Required work: If a line comes after the one containing "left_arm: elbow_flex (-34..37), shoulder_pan", leave it out; copy every line before it, and that line too, exactly as written, starting from the first line of the entries.

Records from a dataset
+---+

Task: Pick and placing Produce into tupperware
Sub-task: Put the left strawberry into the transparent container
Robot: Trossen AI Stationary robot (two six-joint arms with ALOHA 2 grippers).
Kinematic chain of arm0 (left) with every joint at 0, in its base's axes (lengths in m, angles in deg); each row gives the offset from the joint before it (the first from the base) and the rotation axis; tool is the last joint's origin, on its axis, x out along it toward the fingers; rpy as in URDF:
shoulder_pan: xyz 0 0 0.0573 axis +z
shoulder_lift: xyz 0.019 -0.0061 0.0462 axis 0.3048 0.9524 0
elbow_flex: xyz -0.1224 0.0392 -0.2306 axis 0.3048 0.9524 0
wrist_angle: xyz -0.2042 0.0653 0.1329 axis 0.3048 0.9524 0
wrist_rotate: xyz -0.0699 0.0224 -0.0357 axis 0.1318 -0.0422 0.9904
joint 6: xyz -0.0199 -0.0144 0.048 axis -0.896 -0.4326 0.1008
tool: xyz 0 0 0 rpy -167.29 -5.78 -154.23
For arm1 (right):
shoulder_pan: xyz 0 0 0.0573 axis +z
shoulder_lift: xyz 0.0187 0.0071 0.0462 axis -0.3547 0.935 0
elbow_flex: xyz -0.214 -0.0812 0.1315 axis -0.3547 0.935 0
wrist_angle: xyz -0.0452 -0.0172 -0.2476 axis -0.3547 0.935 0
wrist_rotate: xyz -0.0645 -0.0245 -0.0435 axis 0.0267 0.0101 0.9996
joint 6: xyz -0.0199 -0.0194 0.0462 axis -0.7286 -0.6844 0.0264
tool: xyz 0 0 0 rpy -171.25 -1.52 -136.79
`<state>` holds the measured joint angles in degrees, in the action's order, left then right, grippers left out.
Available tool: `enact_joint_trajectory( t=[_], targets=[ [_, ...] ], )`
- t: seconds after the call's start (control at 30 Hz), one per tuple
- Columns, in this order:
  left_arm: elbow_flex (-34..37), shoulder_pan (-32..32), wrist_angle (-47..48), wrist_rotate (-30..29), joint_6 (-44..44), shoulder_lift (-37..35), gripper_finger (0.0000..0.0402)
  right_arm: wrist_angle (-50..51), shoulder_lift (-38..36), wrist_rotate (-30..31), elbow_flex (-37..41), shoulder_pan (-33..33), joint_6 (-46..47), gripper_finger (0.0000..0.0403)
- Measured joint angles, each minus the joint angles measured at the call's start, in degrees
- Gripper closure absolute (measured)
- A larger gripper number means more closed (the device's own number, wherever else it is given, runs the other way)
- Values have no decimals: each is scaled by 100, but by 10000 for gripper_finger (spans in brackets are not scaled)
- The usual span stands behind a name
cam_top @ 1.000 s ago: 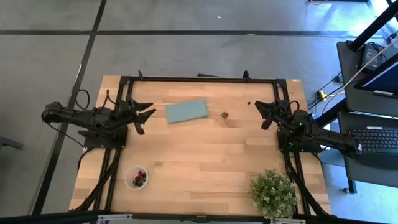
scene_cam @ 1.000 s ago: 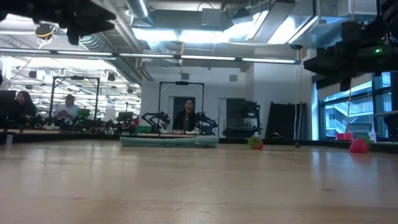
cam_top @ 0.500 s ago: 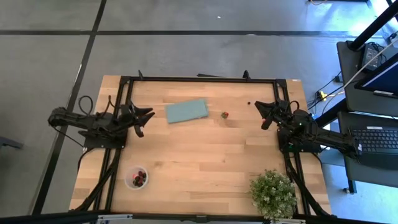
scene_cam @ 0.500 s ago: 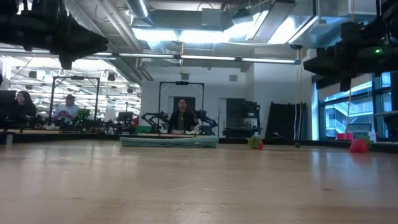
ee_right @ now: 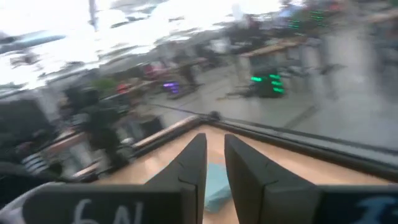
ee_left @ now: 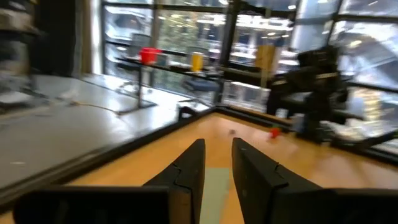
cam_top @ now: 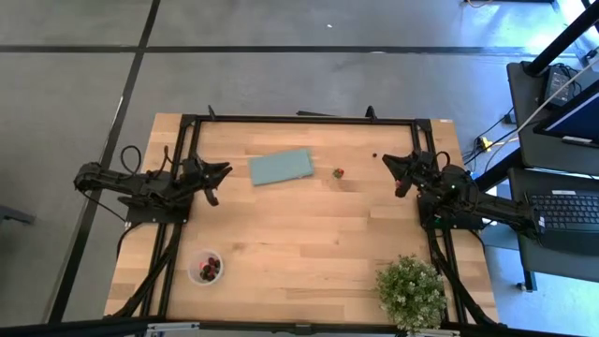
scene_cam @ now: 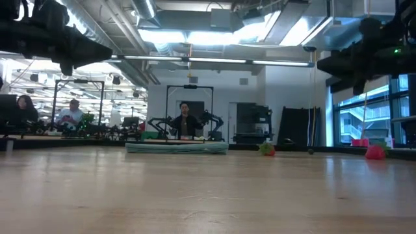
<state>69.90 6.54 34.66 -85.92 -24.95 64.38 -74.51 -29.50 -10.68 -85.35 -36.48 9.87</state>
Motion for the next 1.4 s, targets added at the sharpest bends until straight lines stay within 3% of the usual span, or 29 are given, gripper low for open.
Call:
enact_joint_trajectory(
  t=[0.07, 0.27, 0.43, 0.67, 0.97, 1.13, 1.4],
  targets=[
    [0, 0, 4, -172, 162, -1, 335, -177, 34, -406, -54, 2, -140, 342],
    [0, 0, -55, -199, 190, 1, 345, -9, 785, -447, -1147, 23, -1085, 342],
    [0, 0, -57, -201, 187, 1, 354, 852, 2254, -372, -2510, 24, -1932, 342],
    [0, 0, -57, -203, 199, 1, 366, 2135, 4584, -492, -4028, -15, -1762, 342],
    [0, 0, -57, -205, 201, 1, 382, 2354, 6807, -1298, -5041, -13, -2184, 338],
    [0, 0, -57, -204, 245, 1, 390, 2431, 7241, -1298, -5117, -148, -2310, 294],
    [0, -2, -55, -205, 245, 1, 401, 2675, 7442, -1290, -5117, -714, -1952, 153]
  ],
)
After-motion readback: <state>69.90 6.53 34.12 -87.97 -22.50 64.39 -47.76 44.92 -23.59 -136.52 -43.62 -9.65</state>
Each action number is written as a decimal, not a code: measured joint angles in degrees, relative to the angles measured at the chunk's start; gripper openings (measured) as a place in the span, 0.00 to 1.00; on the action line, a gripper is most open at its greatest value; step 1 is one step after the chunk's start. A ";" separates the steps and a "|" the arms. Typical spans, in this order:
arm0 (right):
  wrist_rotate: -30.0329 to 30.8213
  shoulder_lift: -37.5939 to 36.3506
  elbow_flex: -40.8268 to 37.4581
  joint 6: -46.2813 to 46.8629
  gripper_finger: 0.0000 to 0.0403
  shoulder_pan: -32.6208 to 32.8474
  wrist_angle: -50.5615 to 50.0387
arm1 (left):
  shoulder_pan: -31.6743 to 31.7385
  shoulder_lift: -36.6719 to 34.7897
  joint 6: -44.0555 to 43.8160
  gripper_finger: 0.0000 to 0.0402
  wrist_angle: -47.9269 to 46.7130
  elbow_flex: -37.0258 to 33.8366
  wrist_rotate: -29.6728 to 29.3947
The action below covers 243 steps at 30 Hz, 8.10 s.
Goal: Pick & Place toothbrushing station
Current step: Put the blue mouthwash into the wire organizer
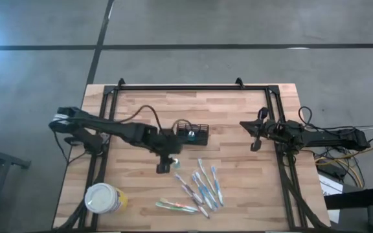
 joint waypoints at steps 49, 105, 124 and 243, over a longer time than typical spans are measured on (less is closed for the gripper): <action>-0.02 0.03 0.01 -0.24 0.02 0.00 -0.04 | -1.08 10.89 1.00 0.27 -2.43 3.75 -3.97; -0.07 0.35 0.05 -0.26 0.02 0.00 0.53 | 1.65 -73.92 -2.87 0.25 23.51 -50.78 -15.94; -0.04 0.35 0.01 -0.46 0.02 0.00 0.57 | 1.67 -77.86 -1.29 0.25 22.41 -56.20 -18.95; -0.02 0.39 0.01 -0.26 0.02 0.00 0.00 | 13.28 15.06 24.07 0.25 -4.96 21.45 -3.92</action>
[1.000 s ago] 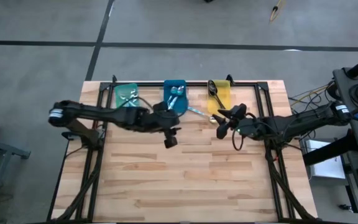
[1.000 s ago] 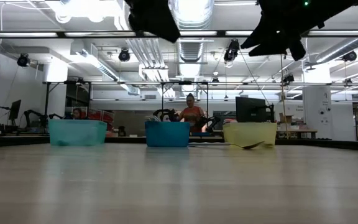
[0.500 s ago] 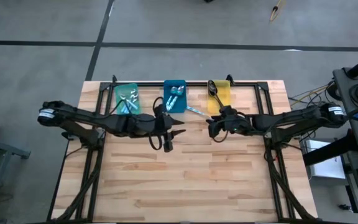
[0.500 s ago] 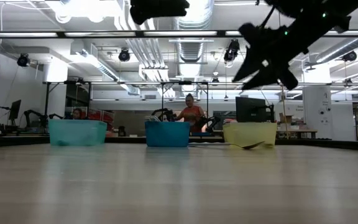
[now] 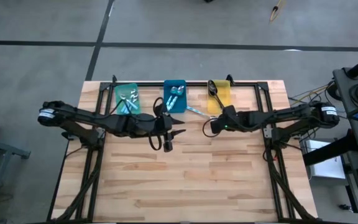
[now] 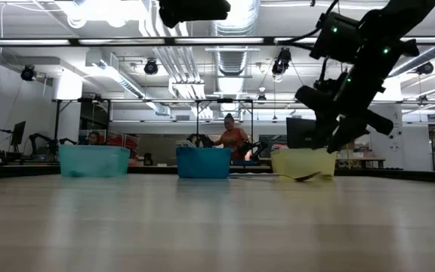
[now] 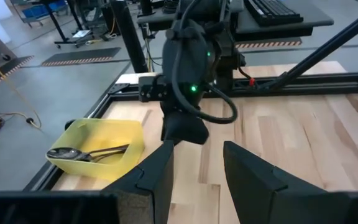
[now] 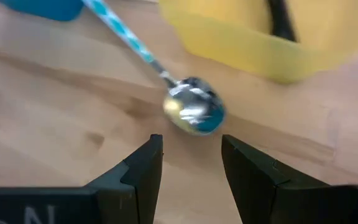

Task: Sort silverware by color (type)
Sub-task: Put the white-blue spoon into the blue bin

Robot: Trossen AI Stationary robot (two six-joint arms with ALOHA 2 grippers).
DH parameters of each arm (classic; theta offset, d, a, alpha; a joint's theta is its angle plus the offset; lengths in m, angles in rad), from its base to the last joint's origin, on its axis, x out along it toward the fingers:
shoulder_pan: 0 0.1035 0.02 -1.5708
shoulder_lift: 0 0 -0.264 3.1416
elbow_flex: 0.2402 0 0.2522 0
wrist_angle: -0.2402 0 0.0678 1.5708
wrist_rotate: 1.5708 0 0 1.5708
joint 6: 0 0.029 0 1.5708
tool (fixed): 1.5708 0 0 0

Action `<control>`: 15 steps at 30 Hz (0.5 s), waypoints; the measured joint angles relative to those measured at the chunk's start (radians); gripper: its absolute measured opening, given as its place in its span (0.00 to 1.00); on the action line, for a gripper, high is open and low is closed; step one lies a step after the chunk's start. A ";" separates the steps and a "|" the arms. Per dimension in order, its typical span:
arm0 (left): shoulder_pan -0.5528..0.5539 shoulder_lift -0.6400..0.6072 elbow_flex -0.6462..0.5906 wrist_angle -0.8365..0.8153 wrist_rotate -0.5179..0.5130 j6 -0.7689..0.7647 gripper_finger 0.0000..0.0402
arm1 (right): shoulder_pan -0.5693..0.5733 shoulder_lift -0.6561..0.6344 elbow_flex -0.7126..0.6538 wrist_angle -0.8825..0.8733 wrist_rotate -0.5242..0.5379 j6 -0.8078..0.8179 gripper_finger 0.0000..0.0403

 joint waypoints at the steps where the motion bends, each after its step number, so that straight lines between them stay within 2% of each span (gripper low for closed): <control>1: 0.000 0.000 0.000 -0.005 0.000 0.001 0.30 | -0.006 0.002 0.000 -0.009 0.005 0.006 0.38; 15: -0.007 0.000 -0.039 -0.019 0.000 0.002 0.30 | -0.026 0.132 -0.002 0.044 0.031 0.046 0.38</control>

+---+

Output of the task:
Task: Pick and placing Produce into tupperware
Sub-task: Put the left strawberry into the transparent container
Robot: Trossen AI Stationary robot (two six-joint arms with ALOHA 2 grippers).
Kinematic chain of arm0 (left) with every joint at 0, in its base's axes (lengths in m, angles in deg); each row gives the offset from the joint before it (the first from the base) and the rotation axis; tool is the last joint's origin, on its axis, x out along it toward the fingers; rpy as in URDF:
shoulder_pan: xyz 0 0 0.0573 axis +z
shoulder_lift: xyz 0.019 -0.0061 0.0462 axis 0.3048 0.9524 0
elbow_flex: xyz -0.1224 0.0392 -0.2306 axis 0.3048 0.9524 0
wrist_angle: xyz -0.2042 0.0653 0.1329 axis 0.3048 0.9524 0
wrist_rotate: xyz -0.0699 0.0224 -0.0357 axis 0.1318 -0.0422 0.9904
joint 6: xyz -0.0199 -0.0144 0.048 axis -0.896 -0.4326 0.1008
tool: xyz 0 0 0 rpy -167.29 -5.78 -154.23
For arm1 (right):
shoulder_pan: xyz 0 0 0.0573 axis +z
shoulder_lift: xyz 0.0187 0.0071 0.0462 axis -0.3547 0.935 0
elbow_flex: xyz -0.214 -0.0812 0.1315 axis -0.3547 0.935 0
wrist_angle: xyz -0.0452 -0.0172 -0.2476 axis -0.3547 0.935 0
wrist_rotate: xyz -0.0645 -0.0245 -0.0435 axis 0.0267 0.0101 0.9996
joint 6: xyz -0.0199 -0.0194 0.0462 axis -0.7286 -0.6844 0.0264
tool: xyz 0 0 0 rpy -171.25 -1.52 -136.79
`<state>` holds the measured joint angles in degrees, in the action's order, left then right, grippers left out.
Available tool: `enact_joint_trajectory( t=[_], targets=[ [_, ...] ], )`
- t: seconds after the call's start (control at 30 Hz), one per tuple
- Columns, in this order:
  left_arm: elbow_flex (-34..37), shoulder_pan (-32..32), wrist_angle (-47..48), wrist_rotate (-30..29), joint_6 (-44..44), shoulder_lift (-37..35), gripper_finger (0.0000..0.0402)

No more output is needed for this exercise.